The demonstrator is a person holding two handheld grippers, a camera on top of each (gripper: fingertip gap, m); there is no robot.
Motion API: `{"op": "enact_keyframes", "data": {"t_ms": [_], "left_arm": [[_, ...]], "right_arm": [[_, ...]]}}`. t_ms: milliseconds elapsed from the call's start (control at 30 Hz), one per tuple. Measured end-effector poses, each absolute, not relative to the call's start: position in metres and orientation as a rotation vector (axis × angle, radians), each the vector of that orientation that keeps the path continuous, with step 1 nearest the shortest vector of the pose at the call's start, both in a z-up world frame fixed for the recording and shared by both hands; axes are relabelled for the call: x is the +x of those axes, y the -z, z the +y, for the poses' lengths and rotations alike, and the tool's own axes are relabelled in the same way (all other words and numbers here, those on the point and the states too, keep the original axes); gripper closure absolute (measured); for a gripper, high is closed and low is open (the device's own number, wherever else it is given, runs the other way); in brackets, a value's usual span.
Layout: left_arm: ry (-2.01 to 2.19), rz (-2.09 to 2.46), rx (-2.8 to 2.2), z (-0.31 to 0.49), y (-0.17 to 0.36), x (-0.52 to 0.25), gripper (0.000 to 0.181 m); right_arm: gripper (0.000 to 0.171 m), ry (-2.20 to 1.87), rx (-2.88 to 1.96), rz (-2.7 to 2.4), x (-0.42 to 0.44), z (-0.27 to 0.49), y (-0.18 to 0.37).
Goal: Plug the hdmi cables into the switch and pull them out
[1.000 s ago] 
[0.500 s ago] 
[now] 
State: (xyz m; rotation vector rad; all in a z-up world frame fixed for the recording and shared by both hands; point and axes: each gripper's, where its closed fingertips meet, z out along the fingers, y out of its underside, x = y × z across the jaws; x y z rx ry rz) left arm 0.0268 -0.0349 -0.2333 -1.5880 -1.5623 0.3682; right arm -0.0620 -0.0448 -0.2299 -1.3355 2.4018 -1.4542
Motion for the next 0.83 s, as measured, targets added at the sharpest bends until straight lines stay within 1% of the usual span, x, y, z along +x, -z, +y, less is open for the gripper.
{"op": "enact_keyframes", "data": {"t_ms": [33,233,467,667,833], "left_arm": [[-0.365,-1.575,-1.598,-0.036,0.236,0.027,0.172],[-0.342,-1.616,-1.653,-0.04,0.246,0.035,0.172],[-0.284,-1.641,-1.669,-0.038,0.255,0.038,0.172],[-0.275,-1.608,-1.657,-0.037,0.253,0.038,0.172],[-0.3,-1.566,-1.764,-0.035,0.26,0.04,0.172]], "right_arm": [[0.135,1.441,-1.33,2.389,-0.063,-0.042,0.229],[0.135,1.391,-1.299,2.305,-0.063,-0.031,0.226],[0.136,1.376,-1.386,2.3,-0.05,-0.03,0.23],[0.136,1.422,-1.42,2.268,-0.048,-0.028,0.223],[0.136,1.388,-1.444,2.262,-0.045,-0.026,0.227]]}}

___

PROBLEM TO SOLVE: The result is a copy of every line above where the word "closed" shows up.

YOUR RESPONSE:
Motion API: `{"op": "enact_keyframes", "data": {"t_ms": [_], "left_arm": [[_, ...]], "right_arm": [[_, ...]]}}`. t_ms: milliseconds elapsed from the call's start (control at 30 Hz), one per tuple. Measured end-effector poses, each absolute, not relative to the call's start: position in metres and orientation as a rotation vector (axis × angle, radians), each the vector of that orientation that keeps the path continuous, with step 1 nearest the shortest vector of the pose at the call's start, both in a z-up world frame fixed for the recording and shared by both hands; axes are relabelled for the call: x is the +x of those axes, y the -z, z the +y, for the poses' lengths and rotations alike, and the tool's own axes are relabelled in the same way (all other words and numbers here, those on the point and the states too, keep the original axes); gripper closure absolute (measured); for a gripper, high is closed and low is open (the device's own number, wherever else it is given, runs the other way); in brackets, a value's usual span.
State: (xyz m; rotation vector rad; all in a z-up world frame fixed for the recording and shared by both hands; point and axes: each gripper's, where its closed fingertips meet, z out along the fingers, y out of its underside, x = y × z across the jaws; x y z rx ry rz) left arm 0.0268 -0.0349 -0.2333 -1.5880 -1.5623 0.3682; right arm -0.0620 -0.0448 -0.2299 -1.3355 2.4018 -1.4542

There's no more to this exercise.